-- Activity --
Your answer must be a single number: how many lines in the records include the word "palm".

Saved entries:
◆ ◆ ◆ ◆ ◆

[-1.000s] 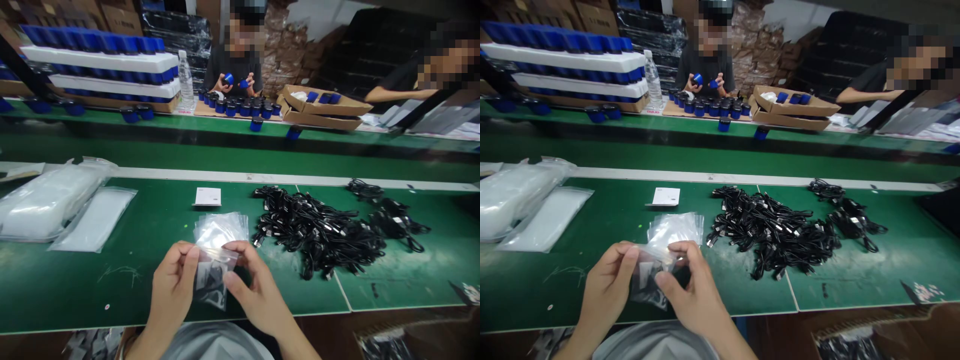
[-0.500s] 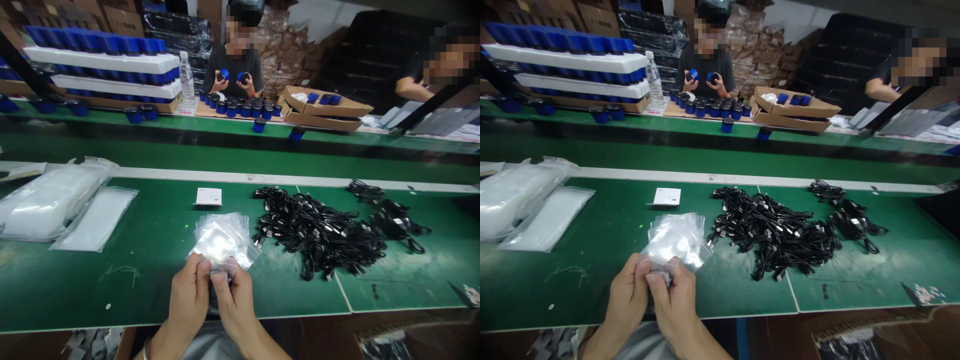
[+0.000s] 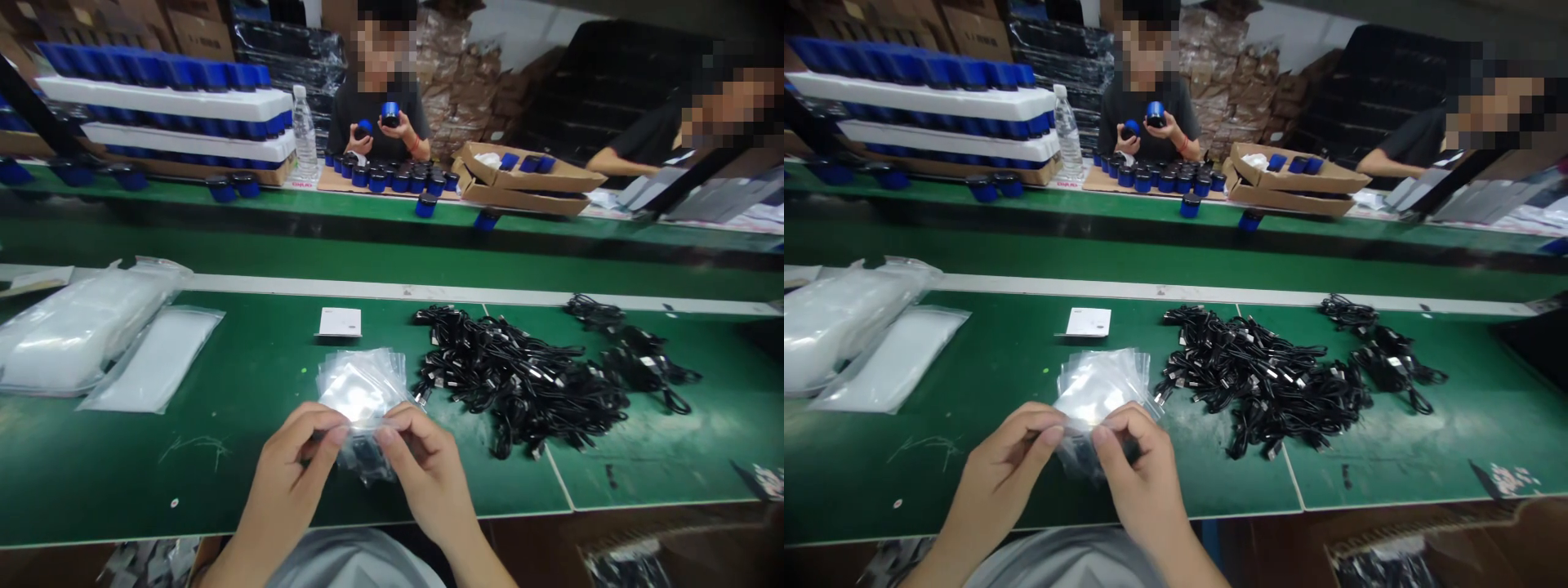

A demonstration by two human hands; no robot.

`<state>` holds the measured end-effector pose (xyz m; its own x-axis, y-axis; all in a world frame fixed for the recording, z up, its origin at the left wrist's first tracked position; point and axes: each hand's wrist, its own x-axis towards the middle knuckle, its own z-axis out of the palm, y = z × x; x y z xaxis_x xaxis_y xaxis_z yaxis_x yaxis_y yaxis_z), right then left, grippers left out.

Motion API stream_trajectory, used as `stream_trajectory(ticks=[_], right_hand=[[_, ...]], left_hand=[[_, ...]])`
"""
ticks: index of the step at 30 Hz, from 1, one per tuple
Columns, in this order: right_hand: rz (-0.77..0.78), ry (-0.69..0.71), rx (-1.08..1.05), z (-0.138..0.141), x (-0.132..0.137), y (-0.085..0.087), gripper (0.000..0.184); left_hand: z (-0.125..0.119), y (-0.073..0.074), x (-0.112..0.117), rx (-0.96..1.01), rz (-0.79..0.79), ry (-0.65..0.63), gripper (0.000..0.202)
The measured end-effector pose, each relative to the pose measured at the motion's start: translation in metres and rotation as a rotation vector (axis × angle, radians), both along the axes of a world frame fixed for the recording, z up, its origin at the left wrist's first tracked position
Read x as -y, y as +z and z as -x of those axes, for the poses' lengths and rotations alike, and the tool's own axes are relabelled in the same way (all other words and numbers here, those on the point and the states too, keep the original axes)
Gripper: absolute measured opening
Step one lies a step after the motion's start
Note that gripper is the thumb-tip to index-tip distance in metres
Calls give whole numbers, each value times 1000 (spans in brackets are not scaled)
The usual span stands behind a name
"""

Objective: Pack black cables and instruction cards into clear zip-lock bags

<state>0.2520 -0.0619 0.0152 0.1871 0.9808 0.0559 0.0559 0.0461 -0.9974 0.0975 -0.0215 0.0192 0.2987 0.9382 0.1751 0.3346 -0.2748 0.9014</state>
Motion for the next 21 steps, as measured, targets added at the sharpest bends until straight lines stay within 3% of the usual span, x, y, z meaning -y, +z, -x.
stream_trajectory(ticks=[4,10,15,21], right_hand=[[-24,-19,10,-1,0,2,19],[-124,-23,95,-3,0,6,17],[-45,68,103,-6,0,7,14],[-65,53,100,-5,1,7,14]], left_hand=[[3,5,0,30,123,-28,13],[5,9,0,21,56,-13,12],[5,8,0,12,89,-22,12],[2,10,-1,1,148,-58,14]])
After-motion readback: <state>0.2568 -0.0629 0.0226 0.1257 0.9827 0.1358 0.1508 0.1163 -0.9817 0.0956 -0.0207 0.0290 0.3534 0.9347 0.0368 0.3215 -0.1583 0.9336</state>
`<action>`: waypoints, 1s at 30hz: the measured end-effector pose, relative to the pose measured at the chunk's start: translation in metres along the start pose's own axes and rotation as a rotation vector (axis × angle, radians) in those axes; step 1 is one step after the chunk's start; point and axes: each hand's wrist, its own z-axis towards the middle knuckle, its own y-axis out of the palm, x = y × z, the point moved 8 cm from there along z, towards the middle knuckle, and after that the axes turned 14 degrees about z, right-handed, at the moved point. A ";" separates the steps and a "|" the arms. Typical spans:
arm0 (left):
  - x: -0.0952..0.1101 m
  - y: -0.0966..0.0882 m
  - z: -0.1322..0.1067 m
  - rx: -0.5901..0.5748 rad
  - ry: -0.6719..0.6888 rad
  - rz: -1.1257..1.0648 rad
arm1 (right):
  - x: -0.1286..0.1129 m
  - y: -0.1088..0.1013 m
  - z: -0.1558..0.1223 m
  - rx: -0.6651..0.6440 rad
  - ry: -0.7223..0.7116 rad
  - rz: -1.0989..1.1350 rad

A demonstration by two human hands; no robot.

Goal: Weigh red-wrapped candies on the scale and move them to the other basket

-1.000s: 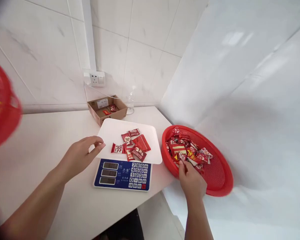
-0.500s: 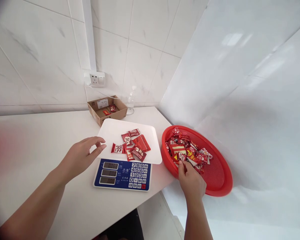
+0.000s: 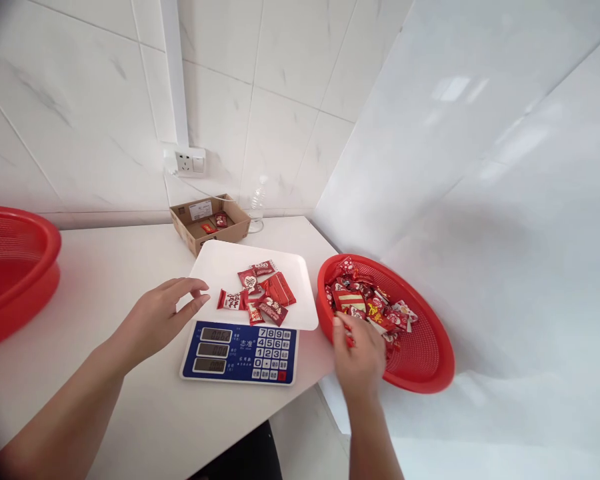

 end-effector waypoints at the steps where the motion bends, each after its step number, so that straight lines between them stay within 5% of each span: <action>1: 0.000 0.000 0.000 0.001 0.001 -0.001 | -0.020 0.012 -0.001 -0.077 -0.086 0.063; 5: 0.001 -0.003 0.000 0.000 0.012 -0.009 | -0.073 0.065 -0.012 -0.408 -0.199 0.209; 10: 0.001 -0.007 -0.001 0.029 0.021 -0.021 | -0.073 0.096 -0.014 -0.502 -0.086 0.196; 18: 0.014 -0.004 -0.004 0.024 0.102 -0.109 | -0.063 0.076 -0.009 -0.301 0.073 0.297; 26: 0.054 0.012 -0.020 -0.160 0.292 -0.405 | -0.143 0.072 -0.044 -0.560 -0.187 0.637; 30: 0.034 0.003 -0.014 -0.060 0.137 -0.496 | -0.124 0.073 -0.031 -0.493 -0.053 0.603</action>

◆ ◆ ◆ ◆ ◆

-- Problem solution --
2